Exp Mol Med 2008,
PMID: 18985009
Kim, Ja Eun; Kim, Hong Sook; Shin, Yong Jae; Lee, Chang Seok; Won, Cheolhee; Lee, Sin Ae; Lee, Jung Weon; Kim, Youngsoo; Kang, Jae Seung; Ye, Sang Kyu; Chung, Myung Hee
Tumor migration/invasion is the main cause of tumor progression and STAT3 is needed to enhance tumor migration/invasion by up-regulating MMP-9. Thus, agents that inhibit STAT3 activation may be used as an anticancer drug. We present herein that 6-methyl-2-propylimino-6, 7-dihydro-5H-benzo [1, 3]-oxathiol- 4-one (LYR71) , a derivative of trimeric resveratrol, has an anticancer activity through inhibition of STAT3 activation. We found that LYR71 suppressed STAT3 activation and inhibited the expression and activity of MMP-9 in RANTES-stimulated breast cancer cells.

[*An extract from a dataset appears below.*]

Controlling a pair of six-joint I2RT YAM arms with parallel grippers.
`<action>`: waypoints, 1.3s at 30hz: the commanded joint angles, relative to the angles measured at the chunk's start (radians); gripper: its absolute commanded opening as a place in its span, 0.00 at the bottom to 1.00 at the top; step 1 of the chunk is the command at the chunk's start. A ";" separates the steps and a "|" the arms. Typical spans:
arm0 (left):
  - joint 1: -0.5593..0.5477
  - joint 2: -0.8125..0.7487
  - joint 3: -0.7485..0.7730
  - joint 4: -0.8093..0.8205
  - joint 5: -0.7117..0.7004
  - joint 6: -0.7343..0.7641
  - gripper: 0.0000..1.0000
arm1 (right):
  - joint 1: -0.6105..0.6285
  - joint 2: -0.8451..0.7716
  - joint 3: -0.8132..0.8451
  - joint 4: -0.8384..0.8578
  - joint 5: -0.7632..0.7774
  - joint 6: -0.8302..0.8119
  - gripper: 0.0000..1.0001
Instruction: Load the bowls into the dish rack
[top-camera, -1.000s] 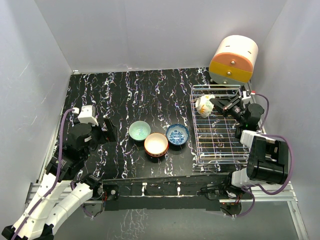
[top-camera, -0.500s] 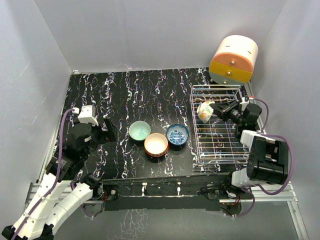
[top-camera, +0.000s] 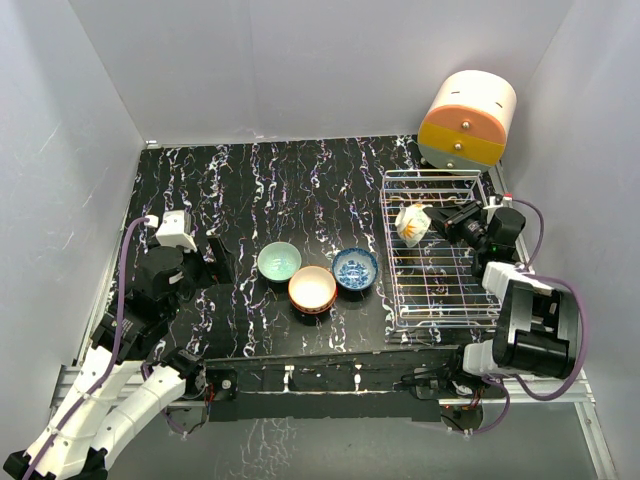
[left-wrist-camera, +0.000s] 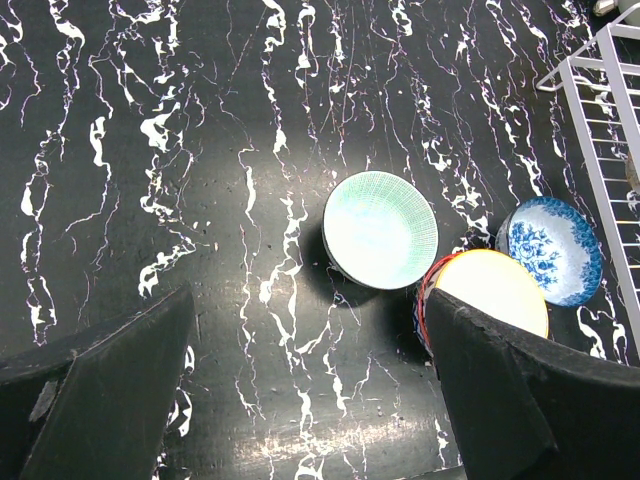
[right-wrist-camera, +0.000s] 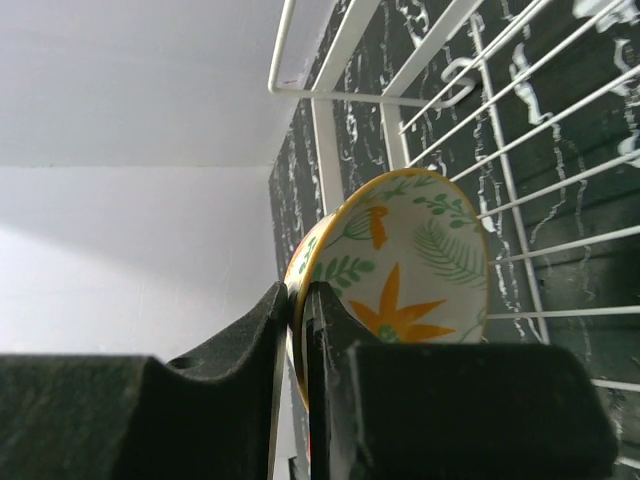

In addition, LYR71 reduced RANTES-induced MMP-9 transcripts by blocking STAT3 recruitment, dissociating p300 and deacetylating histone H3 and H4 on the MMP-9 promoter. Furthermore, LYR71 inhibited tumor migration/invasion in RANTES-treated breast cancer cells and consequently blocked tumor progression in tumor-bearing mice. Taken together, the results of this study suggest that LYR71 can be therapeutically useful due to the inhibition effect of STAT3-mediated MMP-9 expression in breast cancer cells.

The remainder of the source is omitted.